President Medvedev also named Sergei Naryshkin to head up his Presidential Administration in the Kremlin. Naryshkin, formerly Government Chief of Staff, has a background that dovetails tightly with former President Putin's personnel preferences: he was an employee (with possible KGB ties) at the Soviet embassy in Belgium in the late 80's and early 90's, then went to work in the St. Petersburg Mayor's Office (under Putin's supervision) from 1992-1995. Naryshkin worked in the external economic relations sector in St. Petersburg, before being brought to Moscow to work first in the Kremlin's economic administration and then in the government. Last year, Naryshkin was promoted to Deputy Prime Minister and given oversight of foreign economic relations. Medvedev, who likely worked with Naryshkin at the St. Petersburg Mayor's Office, will need a strong hand in the Kremlin's Administrative Offices to smooth the transition. Whether or not Naryshkin is his own choice or was recommended to him by the new prime minister is unclear.
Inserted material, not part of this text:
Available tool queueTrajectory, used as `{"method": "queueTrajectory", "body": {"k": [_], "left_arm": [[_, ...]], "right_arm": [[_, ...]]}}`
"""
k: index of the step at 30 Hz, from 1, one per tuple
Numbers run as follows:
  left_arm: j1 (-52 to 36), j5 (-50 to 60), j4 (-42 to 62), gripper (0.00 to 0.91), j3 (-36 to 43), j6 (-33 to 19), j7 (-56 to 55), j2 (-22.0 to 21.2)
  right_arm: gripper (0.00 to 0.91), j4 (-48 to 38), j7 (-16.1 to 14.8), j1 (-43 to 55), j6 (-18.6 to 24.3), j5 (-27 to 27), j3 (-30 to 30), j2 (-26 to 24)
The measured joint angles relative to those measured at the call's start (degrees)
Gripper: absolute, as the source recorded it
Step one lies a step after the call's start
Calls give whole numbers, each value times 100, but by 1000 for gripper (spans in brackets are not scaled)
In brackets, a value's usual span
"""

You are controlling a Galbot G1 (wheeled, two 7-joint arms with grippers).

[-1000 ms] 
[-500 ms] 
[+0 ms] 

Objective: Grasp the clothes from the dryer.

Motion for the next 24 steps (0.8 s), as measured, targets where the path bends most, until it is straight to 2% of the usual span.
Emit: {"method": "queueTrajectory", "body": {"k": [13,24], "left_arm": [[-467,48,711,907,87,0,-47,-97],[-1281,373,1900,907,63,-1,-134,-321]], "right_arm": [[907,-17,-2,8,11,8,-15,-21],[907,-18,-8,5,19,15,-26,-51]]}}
At this very early stage, there have been no moves from Putin or the Kremlin that suggest either a dramatic structural shift of power, or major changes in personnel policy. The constitution allows the prime minister broad authority in the structure of Government, but thus far, Putin seems confident in the power of his personal political appeal. It likely will take some time for his protégé in the Kremlin to find his own political base of strength. In the meantime, it is probable that skirmishes will develop around the margins, particularly regarding personnel policy.
(1) "Putin delimitates powers between vice-premiers," ITAR-TASS, 12 May 08 via Lexis-Nexis Academic.
(2) Ibid.; "President Dmitry Medvedev signed decrees on the restructuring of the executive branch of power and personal appointments," [sic] 12 May 08 via www.kremlin.ru/eng/sdocs/news.shtml, accessed 12 May 08.
(3) "Putin names reactor salesman as energy minister," by Simon Shuster, Reuters, 12 May 08, 8:54 EDT via http://www.reuters.com/article/rbssEnergyNews/idUSL1264791620080512, accessed May 12, 2008.
(3) "President Dmitry Medvedev signed decrees," Ibid.
(6) "Putin's Friends and the Friends of Friends," WPS, #260, 21 Nov 06 via http://www.wps.ru/en/pp/story/2006/11/21.html, accessed 12 May 08.
(7) "Naryshkin appointed Cabinet Chief," Moscow Times, 15 Sep 04; Independent Press via Lexis-Nexis Academic; The ISCIP Analyst, Vol XIII, No. 8, 22 Feb 07.